All of the listing should be returned as written, apart from any picture in it.

■ **Data**:
# # # # #

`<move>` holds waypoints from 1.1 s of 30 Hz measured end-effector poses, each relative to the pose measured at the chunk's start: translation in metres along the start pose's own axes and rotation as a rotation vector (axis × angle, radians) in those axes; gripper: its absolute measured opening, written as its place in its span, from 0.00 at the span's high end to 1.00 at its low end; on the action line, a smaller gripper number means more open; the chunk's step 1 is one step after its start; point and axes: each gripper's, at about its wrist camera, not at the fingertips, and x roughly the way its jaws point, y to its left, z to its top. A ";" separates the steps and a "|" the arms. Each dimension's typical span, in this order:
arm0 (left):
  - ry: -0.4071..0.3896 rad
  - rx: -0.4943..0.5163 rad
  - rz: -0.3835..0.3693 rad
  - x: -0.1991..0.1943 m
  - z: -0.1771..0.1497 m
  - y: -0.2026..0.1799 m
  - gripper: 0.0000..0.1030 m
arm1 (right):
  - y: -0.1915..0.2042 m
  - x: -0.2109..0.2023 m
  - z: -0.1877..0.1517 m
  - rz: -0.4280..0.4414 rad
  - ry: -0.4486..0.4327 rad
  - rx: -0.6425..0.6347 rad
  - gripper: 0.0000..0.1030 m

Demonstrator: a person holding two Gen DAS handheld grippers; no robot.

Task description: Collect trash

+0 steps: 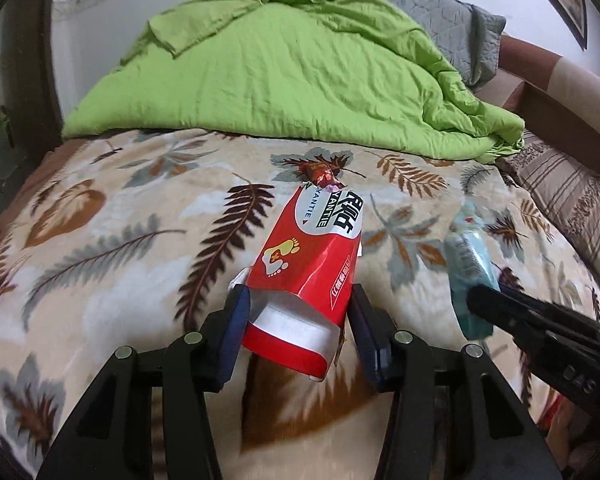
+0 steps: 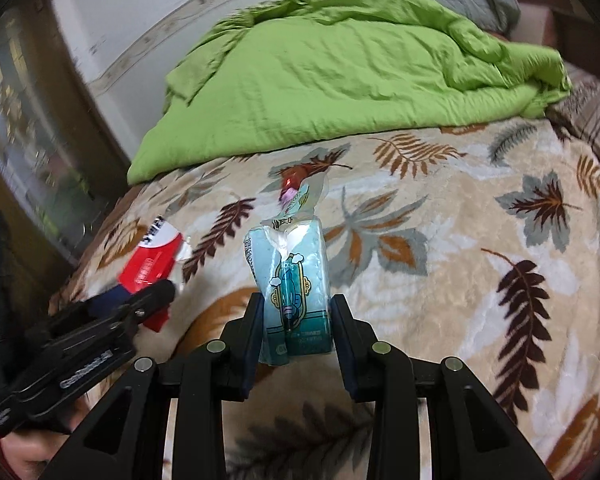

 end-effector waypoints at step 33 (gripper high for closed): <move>-0.088 -0.004 0.153 -0.021 -0.045 0.000 0.51 | 0.014 -0.017 -0.021 -0.016 -0.032 -0.073 0.65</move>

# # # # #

■ **Completed exercise**:
`<move>` holds waypoints from 1.1 s of 30 Hz measured end-effector poses, each relative to the pose measured at the chunk's start: translation in metres along the start pose's own axes and rotation as a rotation vector (axis × angle, radians) in those axes; gripper: its absolute measured opening, written as its place in its span, from 0.00 at the span's high end to 1.00 at its low end; on the action line, a smaller gripper number means more open; the chunk's step 1 is one step after its start; point and axes: each gripper's, at about its wrist camera, not at the fingertips, and x roughly the way its jaws point, y to its left, z to its top. A ";" separates the steps and a "|" the arms. Each dimension's typical span, in this order:
arm0 (left):
  - ry: -0.4071..0.3896 rad
  - rx: -0.4943..0.5163 rad
  - rz: -0.3835..0.3693 rad
  - x: -0.1991..0.1943 m
  - z: -0.1771..0.1497 m
  - y: -0.2026..0.1799 m
  - gripper: 0.0000..0.1030 m
arm1 (right):
  - y: -0.1915..0.2042 m
  - x: -0.2109..0.2023 m
  - z: -0.1877..0.1517 m
  - rz: -0.4280..0.4414 rad
  - ry: -0.4486..0.4327 rad
  - rx: -0.6425..0.6347 rad
  - gripper: 0.0000..0.1030 m

Demonstrator: a person holding two Gen DAS handheld grippers; no robot.

Task description: Collect trash

+0 steps: 
+0 steps: 

 end-effector waypoints at step 33 (gripper high for closed): <move>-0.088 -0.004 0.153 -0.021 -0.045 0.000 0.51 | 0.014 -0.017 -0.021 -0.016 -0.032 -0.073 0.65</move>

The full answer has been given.